Repeat the following lines exactly and nothing else: the line containing "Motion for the" and each line after it through the end of the listing.
----------------
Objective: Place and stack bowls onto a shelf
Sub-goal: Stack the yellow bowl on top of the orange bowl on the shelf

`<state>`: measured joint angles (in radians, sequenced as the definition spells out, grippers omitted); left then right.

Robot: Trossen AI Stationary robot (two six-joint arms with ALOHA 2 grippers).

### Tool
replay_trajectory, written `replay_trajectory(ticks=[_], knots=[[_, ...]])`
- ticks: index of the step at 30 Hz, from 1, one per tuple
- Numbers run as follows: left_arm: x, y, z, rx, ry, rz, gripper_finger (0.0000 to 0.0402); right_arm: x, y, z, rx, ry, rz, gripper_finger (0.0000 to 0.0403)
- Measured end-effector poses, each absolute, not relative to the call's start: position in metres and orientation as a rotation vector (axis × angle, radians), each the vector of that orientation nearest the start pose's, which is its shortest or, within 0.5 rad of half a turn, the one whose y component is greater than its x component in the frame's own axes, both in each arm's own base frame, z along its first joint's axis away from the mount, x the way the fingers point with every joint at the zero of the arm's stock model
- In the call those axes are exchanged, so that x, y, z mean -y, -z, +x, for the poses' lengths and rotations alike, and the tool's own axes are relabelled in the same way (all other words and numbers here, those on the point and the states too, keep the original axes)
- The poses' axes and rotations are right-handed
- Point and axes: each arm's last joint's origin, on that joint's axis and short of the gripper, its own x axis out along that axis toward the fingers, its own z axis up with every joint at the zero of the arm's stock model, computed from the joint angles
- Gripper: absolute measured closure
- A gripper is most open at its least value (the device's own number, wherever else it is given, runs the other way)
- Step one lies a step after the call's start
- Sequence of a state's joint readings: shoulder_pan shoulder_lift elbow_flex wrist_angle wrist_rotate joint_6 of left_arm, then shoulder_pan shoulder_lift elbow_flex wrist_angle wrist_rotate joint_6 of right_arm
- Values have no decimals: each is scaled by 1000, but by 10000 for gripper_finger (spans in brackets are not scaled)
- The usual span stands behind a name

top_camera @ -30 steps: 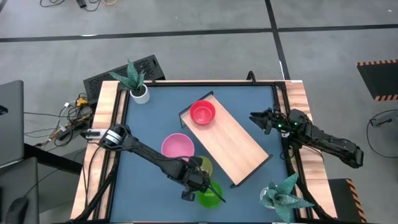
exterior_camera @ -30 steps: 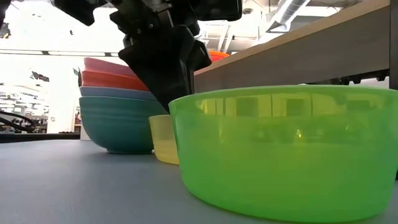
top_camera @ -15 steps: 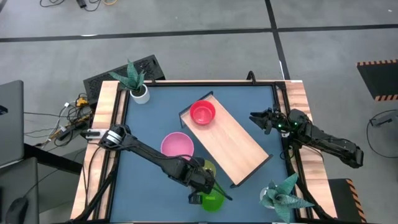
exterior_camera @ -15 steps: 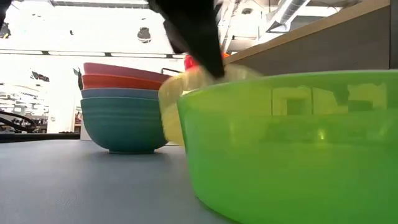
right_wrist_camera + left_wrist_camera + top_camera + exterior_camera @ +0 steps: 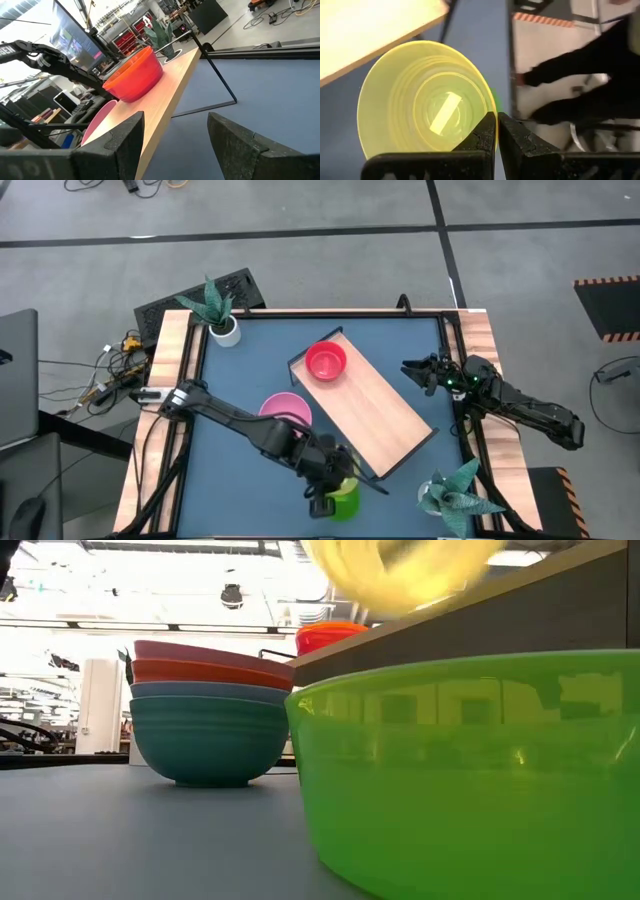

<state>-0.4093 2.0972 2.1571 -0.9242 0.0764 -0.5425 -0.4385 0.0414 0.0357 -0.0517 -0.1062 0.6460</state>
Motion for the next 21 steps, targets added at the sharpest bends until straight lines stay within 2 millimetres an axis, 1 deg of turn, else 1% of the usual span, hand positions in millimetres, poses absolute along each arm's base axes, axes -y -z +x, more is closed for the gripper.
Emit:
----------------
§ **Response to the task**:
Motion for the next 21 steps, targets added at the sharpest bends until straight lines stay within 2 millimetres an axis, 1 deg of turn, else 1% of the usual span, hand positions in millimetres, poses absolute along each arm's base axes, axes -y -z +x, more is closed for the gripper.
Emit:

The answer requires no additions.